BY NELLIE PEYTON, THE THOMAS REUTERS FOUNDATION
Writer Abi Dare grew up in a part of Lagos, Nigeria where most families, including hers, had maids as young as eight years old who worked all day, were often beaten and did not go to school.
It was only as an adult that she realised these so-called “house girls” were essentially slaves.
“I did have questions growing up but they weren’t questions I necessarily voiced because it was the norm. It still is happening,” the 38-year-old told the Thomson Reuters Foundation by phone from her home in London.
Dare’s debut novel, “The Girl with the Louding Voice”, imagines life through the eyes of one of these house girls, a 14-year-old named Adunni who dreams of going to school.
Released in February, it was critically acclaimed and made the New York Times Top 10 best-seller list within three weeks. More importantly for Dare, it has sparked conversations in Nigeria.
“I feel that maybe if we are able to humanise (Adunni) and see her as a girl that has feelings and thoughts and opinions and dreams… it might cause a bit of a reflection in our society, and cause us to maybe change,” Dare said.
Despite laws against it, child labour is widespread in Nigeria and the employment of girls as domestic servants is one of the most common forms, according to the U.N. Children’s Agency (UNICEF).
Countless “house girls” work for upper- and middle-class families in cities across the nation, far from their own homes in rural Nigeria or neighbouring countries such as Benin.
The practice is deeply engrained in Nigerian culture, and little data exists on the number of victims. Many girls are sent away by their parents who cannot afford to feed or school them, while others provide for their families.
Dare sometimes heard people beating their maids when she was a child. When she started researching it she found widespread reports of physical and sexual abuse of house girls in newspapers and on social media.
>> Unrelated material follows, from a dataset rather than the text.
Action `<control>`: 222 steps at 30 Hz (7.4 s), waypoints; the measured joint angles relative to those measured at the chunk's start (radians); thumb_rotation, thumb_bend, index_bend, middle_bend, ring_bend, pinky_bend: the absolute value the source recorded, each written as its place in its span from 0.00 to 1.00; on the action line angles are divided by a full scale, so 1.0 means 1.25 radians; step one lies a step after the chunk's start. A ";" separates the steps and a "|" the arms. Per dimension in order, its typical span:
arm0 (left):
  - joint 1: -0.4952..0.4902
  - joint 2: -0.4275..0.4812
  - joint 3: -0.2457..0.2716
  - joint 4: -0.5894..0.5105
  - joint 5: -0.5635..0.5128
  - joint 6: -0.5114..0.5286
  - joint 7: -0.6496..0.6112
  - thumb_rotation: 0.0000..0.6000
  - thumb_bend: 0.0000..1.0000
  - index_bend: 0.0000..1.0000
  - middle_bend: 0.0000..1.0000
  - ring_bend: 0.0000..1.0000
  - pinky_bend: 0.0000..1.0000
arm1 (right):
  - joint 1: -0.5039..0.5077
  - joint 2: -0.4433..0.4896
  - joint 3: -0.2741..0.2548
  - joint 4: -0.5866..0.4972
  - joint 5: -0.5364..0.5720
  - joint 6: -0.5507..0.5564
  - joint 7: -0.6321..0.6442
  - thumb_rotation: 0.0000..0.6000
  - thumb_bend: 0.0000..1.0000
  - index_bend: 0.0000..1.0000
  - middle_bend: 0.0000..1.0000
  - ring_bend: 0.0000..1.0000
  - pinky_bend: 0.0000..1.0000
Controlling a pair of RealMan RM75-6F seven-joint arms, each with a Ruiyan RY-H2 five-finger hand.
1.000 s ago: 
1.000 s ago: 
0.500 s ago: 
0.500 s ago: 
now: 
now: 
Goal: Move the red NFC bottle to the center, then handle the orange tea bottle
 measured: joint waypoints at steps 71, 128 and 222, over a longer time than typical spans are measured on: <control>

The scenes where her character Adunni is beaten were the hardest to write, she said, and she tried to balance them by making the protagonist funny and optimistic.
“She does go through some horrendous stuff… but I wrote that believing that I had to get the story out,” said Dare.
She was worried about what Nigerians would think of the book, but drew confidence from discussions on social media where the issue has become a growing topic of debate, she said.
“I expected a bit of reluctance to accept the story, but I’ve seen quite the opposite.”